■ ACTION ITEM
Across the records below, report how many lines include the word "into", stating the number alone.

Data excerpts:
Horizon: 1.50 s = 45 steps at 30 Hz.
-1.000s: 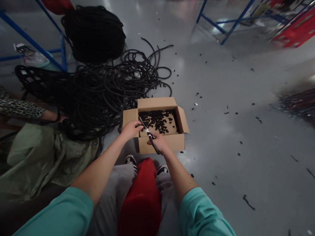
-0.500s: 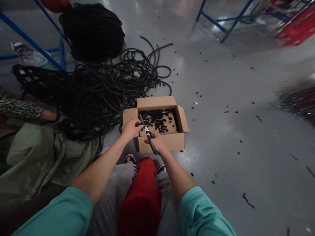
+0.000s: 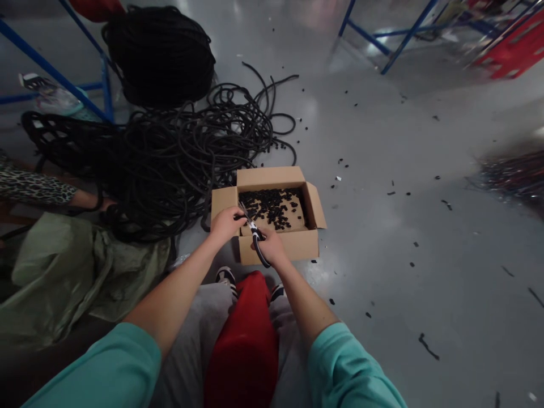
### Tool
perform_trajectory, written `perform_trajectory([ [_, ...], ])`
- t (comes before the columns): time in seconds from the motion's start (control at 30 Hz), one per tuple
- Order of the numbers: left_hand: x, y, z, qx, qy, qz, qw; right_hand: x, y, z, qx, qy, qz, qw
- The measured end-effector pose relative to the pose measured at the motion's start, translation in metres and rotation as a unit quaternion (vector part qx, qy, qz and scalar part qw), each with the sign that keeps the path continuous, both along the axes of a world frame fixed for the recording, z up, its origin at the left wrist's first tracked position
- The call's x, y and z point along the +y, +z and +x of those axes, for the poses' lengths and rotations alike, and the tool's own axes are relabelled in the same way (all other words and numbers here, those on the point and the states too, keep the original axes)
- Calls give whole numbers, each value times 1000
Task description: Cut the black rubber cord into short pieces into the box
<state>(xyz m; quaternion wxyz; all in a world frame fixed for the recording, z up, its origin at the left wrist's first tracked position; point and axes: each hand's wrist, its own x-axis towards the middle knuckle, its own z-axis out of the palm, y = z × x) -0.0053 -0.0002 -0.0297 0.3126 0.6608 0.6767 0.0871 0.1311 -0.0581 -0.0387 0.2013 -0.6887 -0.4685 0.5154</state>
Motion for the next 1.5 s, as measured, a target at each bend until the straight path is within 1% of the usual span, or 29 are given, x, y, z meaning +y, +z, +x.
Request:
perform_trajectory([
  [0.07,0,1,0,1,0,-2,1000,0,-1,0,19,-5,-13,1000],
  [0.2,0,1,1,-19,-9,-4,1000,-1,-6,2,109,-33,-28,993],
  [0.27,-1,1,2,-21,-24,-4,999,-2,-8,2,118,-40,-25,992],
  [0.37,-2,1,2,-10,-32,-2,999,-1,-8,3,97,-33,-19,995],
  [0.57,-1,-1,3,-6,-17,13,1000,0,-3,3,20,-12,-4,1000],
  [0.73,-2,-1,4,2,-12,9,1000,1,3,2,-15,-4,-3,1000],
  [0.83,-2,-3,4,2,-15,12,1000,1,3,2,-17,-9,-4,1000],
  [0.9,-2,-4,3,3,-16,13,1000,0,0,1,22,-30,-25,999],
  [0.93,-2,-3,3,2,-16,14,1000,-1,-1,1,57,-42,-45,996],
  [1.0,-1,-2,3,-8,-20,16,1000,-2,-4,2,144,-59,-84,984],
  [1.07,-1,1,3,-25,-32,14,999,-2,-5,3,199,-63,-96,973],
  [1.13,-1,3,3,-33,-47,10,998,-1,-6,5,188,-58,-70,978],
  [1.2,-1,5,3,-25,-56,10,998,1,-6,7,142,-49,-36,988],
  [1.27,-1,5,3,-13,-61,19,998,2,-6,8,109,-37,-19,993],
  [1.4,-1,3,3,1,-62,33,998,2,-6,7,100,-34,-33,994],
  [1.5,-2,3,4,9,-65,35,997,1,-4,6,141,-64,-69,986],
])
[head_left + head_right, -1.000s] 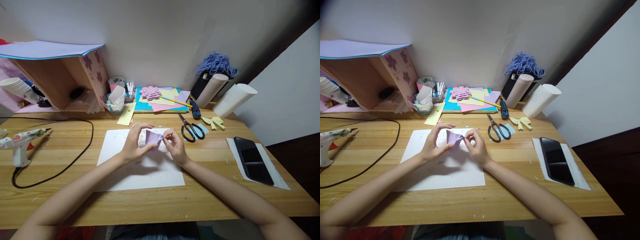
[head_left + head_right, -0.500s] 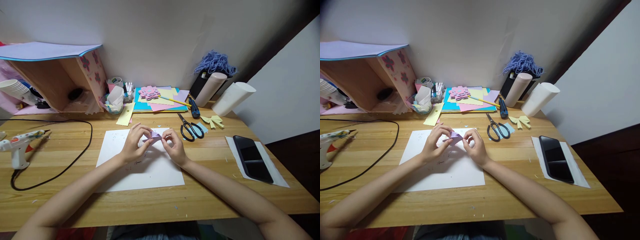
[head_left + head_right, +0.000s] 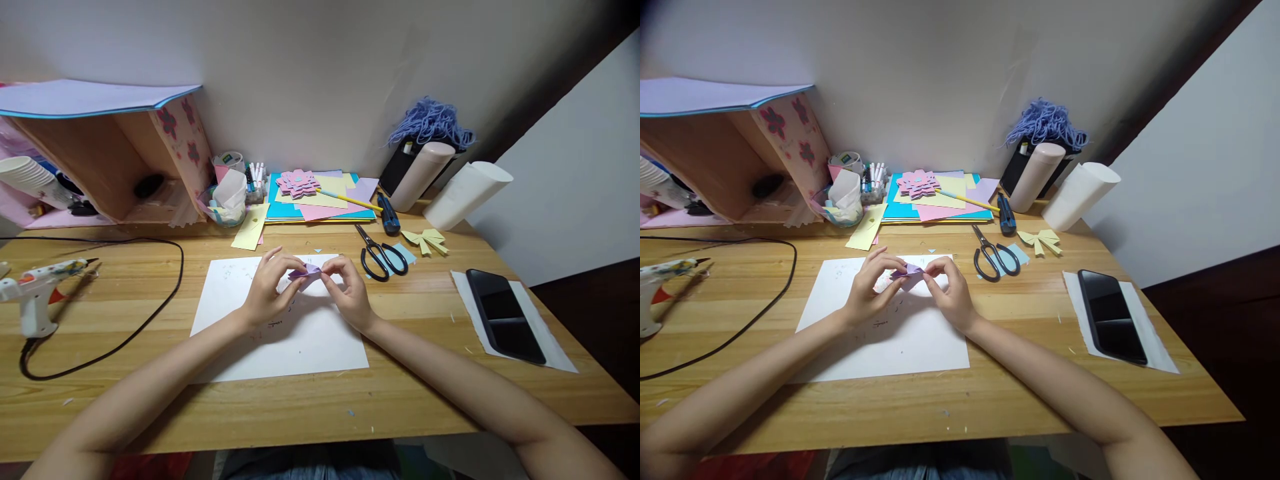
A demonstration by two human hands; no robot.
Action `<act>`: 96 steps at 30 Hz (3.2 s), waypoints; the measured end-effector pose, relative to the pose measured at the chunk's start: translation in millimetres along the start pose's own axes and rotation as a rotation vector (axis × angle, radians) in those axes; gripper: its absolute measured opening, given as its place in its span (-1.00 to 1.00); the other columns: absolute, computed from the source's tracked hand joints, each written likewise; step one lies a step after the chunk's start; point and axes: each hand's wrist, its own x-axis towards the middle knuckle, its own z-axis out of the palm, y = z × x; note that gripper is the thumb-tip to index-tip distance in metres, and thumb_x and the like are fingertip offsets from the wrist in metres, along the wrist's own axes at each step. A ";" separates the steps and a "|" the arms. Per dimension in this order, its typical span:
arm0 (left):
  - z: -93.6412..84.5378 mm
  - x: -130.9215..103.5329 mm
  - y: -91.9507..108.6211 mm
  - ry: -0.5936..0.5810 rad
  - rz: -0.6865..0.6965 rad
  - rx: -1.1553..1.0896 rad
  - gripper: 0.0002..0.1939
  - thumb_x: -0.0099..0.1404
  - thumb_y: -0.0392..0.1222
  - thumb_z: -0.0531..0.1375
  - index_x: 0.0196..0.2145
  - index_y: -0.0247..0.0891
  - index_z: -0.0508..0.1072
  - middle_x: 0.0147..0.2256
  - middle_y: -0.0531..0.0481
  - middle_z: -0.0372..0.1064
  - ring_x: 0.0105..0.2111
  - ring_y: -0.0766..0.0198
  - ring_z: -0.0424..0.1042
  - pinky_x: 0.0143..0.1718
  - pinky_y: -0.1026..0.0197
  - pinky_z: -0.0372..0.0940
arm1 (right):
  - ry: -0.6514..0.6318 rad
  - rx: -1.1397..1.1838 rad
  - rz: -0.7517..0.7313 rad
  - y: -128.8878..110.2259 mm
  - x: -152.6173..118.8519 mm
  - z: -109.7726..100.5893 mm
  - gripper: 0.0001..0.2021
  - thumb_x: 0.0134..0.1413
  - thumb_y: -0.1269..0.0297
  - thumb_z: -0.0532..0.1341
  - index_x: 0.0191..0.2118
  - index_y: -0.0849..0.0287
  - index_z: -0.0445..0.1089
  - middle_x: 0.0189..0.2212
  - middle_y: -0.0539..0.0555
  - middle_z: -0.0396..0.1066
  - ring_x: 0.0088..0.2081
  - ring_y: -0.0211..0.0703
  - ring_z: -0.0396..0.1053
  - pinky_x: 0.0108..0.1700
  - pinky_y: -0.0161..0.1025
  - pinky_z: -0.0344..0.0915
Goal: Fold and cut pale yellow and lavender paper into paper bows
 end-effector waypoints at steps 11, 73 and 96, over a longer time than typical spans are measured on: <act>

■ RESULT BELOW
2